You’ll currently find Abramoff serving as a director of the National Center for Public Policy Research (NCPPR), which is funded by the Lynde and Harry Bradley Foundation, the Carthage Foundation, the John M. Olin Foundation, the Earhart Foundation, and the Sarah Scaife Foundation, among others, all getting mentions in NCRP’s Axis of Ideology study of the public policy grantmaking of conservative foundations. Abramoff and NCPPR’s executive director, Amy Moritz Ridenour, go back decades to when he was chair and she was deputy director of the College Republican National Committee. NCPPR is notable for at least two major initiatives, its Project 21 affiliate promoting black conservatives and its Envirotruth Web site attacking the so-called “jihad” of environmental activists against corporations. NCPPR’s strong support for deregulation and free market principles matches Abramoff’s lobbying successes, which include helping—with his friend Tom DeLay—the Marianas Islands fight against minimum wage and other labor protections for sweatshop workers.

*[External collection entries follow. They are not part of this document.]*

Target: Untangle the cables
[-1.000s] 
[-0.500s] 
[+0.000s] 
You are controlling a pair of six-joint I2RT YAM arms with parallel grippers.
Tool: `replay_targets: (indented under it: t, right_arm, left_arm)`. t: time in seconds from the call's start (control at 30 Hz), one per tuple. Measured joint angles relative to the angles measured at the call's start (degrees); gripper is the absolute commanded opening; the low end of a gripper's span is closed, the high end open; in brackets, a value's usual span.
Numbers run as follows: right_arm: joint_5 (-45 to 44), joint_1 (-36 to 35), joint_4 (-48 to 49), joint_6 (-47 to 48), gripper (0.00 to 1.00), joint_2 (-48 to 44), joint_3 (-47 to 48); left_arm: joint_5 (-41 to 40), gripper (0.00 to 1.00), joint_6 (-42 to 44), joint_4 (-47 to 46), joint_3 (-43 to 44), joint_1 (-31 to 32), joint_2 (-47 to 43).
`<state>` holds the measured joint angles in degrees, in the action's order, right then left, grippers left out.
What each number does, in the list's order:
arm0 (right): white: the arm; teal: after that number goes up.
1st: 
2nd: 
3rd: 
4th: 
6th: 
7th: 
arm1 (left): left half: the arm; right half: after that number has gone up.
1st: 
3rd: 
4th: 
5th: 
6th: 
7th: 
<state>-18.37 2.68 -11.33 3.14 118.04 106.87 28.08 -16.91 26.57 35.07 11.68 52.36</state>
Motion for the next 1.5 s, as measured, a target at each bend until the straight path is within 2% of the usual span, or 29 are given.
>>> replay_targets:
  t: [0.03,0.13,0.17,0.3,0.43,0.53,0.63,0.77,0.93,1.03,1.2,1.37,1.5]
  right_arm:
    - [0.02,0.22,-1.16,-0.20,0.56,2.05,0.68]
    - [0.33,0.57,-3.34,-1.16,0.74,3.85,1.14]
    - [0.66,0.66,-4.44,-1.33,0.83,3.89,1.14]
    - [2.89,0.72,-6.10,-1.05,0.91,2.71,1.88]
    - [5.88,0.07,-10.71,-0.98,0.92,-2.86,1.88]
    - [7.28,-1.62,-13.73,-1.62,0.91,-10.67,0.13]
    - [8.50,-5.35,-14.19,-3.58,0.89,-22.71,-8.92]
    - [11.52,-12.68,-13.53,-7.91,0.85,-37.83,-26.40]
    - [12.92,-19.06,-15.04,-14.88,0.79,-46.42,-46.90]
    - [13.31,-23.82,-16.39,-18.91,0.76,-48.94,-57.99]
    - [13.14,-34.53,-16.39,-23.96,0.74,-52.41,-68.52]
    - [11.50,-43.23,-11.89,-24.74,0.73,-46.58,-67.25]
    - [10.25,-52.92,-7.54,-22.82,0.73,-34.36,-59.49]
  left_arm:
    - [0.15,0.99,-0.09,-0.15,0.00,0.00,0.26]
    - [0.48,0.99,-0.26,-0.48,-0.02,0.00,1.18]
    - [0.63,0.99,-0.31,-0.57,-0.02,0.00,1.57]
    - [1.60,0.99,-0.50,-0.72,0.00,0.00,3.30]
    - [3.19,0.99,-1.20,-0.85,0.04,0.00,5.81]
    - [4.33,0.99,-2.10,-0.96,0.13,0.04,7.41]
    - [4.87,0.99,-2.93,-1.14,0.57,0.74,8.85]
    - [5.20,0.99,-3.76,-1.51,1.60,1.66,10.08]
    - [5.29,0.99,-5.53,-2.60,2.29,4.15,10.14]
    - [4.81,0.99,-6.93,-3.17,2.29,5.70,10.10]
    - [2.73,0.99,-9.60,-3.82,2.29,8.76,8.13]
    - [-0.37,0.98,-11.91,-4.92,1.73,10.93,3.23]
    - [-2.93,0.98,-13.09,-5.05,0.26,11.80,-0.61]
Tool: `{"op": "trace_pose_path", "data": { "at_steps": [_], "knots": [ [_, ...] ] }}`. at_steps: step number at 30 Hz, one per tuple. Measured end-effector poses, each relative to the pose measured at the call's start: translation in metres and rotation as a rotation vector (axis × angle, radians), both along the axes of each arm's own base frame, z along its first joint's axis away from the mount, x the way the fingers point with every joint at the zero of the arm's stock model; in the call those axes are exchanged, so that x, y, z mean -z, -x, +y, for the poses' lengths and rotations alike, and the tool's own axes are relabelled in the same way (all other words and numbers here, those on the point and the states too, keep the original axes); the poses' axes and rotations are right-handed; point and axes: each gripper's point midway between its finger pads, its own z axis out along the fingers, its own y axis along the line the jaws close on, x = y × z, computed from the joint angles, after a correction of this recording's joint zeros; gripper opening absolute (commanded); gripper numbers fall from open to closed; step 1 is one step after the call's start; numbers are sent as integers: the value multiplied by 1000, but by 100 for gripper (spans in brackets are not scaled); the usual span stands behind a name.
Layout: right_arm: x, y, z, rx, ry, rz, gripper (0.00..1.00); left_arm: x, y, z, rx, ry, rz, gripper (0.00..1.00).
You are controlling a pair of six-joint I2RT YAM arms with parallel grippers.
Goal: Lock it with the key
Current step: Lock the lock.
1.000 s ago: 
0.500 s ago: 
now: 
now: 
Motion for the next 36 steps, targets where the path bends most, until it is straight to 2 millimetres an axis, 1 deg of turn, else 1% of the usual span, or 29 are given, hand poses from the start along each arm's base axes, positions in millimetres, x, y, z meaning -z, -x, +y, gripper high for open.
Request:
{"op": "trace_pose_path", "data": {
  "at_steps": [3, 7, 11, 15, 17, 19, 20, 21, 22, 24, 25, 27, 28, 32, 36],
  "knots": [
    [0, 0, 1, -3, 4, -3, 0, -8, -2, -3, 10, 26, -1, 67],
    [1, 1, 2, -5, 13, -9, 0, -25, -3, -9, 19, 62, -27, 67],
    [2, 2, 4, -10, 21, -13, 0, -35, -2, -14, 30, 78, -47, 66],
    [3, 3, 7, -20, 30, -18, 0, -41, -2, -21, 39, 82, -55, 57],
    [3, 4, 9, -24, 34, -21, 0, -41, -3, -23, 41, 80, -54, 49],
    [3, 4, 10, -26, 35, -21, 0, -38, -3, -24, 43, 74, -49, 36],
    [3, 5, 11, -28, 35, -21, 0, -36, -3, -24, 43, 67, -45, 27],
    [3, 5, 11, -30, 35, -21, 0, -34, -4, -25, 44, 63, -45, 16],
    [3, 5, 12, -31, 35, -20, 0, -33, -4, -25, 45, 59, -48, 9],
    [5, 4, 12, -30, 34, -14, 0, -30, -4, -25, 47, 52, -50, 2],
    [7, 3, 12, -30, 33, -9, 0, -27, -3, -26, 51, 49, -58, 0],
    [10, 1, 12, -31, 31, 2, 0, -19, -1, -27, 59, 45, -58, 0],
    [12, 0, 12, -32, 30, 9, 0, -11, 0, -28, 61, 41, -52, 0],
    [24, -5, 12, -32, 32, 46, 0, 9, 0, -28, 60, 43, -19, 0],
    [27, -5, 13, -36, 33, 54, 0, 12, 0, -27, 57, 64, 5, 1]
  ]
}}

The connection to Sen. Bill Frist’s Republican National Convention fundraiser? One of the large donors to Frist’s charitable endeavor was Pharmaceutical Research and Manufacturers Association of America (PhRMA), an industry trade association. PhRMA has made an “unrestricted educational grant” to the United Seniors Association (USA), a conservative grassroots organization for the elderly, and USA has in turn run issue ads on TV supporting President Bush’s Medicare prescription drug plan (which would prevent Medicare from negotiating with the drug companies to get deep price discounts on prescription drugs), and then aired ads thanking legislators who voted for the president’s plan—in all, it ran nearly $10 million in advertising. USA also ran issue ads in 2001 and 2002 costing over $2 million that advocated for the Bush administration’s $1.3 trillion tax cut. No surprise, but Jack Abramoff—a “Pioneer” fundraiser for the 2004 Bush-Cheney campaign—is on the board of the United Seniors Association.